Data segment:
_ _ _

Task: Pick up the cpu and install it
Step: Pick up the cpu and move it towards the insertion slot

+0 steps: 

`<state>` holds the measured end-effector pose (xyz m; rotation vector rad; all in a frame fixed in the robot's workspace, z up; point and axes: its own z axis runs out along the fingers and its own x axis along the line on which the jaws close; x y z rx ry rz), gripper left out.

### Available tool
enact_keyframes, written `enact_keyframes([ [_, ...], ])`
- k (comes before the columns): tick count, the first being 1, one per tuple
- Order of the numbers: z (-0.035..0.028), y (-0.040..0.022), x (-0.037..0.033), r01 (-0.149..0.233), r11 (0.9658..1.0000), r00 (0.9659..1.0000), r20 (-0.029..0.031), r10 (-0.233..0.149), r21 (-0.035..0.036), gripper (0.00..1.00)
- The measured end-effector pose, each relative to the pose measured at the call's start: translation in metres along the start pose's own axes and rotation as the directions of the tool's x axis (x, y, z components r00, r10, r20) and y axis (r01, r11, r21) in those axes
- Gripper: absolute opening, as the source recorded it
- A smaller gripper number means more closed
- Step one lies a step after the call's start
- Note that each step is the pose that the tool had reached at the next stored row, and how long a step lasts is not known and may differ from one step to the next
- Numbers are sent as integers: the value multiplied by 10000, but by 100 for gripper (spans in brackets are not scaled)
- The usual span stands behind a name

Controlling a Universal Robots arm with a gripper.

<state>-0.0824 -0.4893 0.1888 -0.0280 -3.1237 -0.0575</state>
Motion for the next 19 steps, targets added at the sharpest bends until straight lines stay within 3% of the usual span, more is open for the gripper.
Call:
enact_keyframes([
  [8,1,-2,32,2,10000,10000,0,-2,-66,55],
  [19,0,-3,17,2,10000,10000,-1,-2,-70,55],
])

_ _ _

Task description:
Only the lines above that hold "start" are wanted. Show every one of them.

Response to this exercise:
- The measured end-effector pose, each relative to the pose measured at the call's start: translation in metres along the start pose's own axes and rotation as the directions of the tool's x axis (x, y, z components r00, r10, r20) and y axis (r01, r11, r21) in those axes
- Step one lies a step after the call's start

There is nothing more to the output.